> _Task details_: Render every line of the data exactly as written, and leave out the pictures.
[[ Stored data open ]]
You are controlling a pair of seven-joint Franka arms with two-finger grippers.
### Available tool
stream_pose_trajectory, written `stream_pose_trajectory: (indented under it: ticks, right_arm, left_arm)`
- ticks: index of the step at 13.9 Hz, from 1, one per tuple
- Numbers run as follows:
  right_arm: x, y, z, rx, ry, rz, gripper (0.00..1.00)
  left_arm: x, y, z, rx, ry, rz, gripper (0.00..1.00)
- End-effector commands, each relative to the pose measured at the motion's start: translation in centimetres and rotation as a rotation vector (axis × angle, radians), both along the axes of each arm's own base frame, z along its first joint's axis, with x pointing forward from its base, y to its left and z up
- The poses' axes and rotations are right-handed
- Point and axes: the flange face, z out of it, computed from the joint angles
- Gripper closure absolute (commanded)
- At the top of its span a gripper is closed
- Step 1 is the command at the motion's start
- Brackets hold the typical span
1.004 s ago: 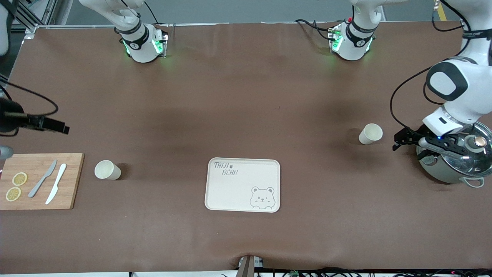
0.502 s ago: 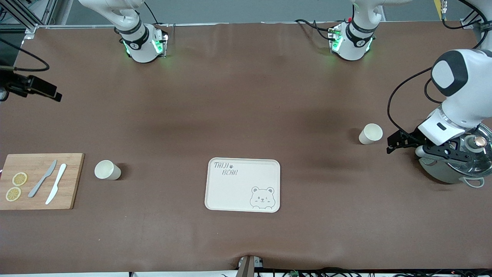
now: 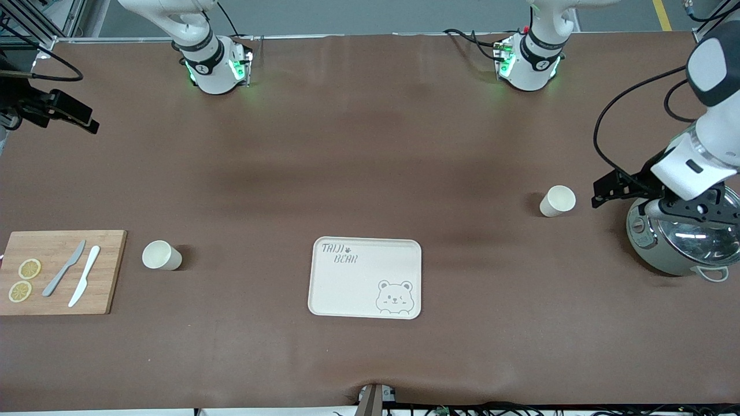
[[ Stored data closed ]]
> _Solution for this task_:
You are controlling a pair of seven-joint Franka arms with two-finger grippers.
### Available tool
stream_pose_trajectory, written `stream_pose_trajectory: (indented under it: ticks, right_arm, left_arm)`
- ticks: index of the step at 13.9 Hz, from 1, one per tuple
- Numbers run as follows:
  right_arm: x, y, z, rx, ry, rz, gripper (0.00..1.00)
  left_arm: x, y, z, rx, ry, rz, gripper (0.00..1.00)
- End-effector commands, each relative to the pose measured at the motion's start: translation in centimetres and rotation as a rotation vector (axis × angle, radians), both along the axes of each arm's own base frame, z along its first joint's axis, with x pointing forward from its base, y to its left and z up
- The poses' axes and rotations are right-handed
- Point and axes: the flange face, z out of it, computed from the joint angles
- Gripper closure absolute (commanded)
- At the top of its span a gripper is closed
- Step 1 is the command at the motion's start
- Brackets hold the typical span
1.004 s ago: 
0.502 s ago: 
now: 

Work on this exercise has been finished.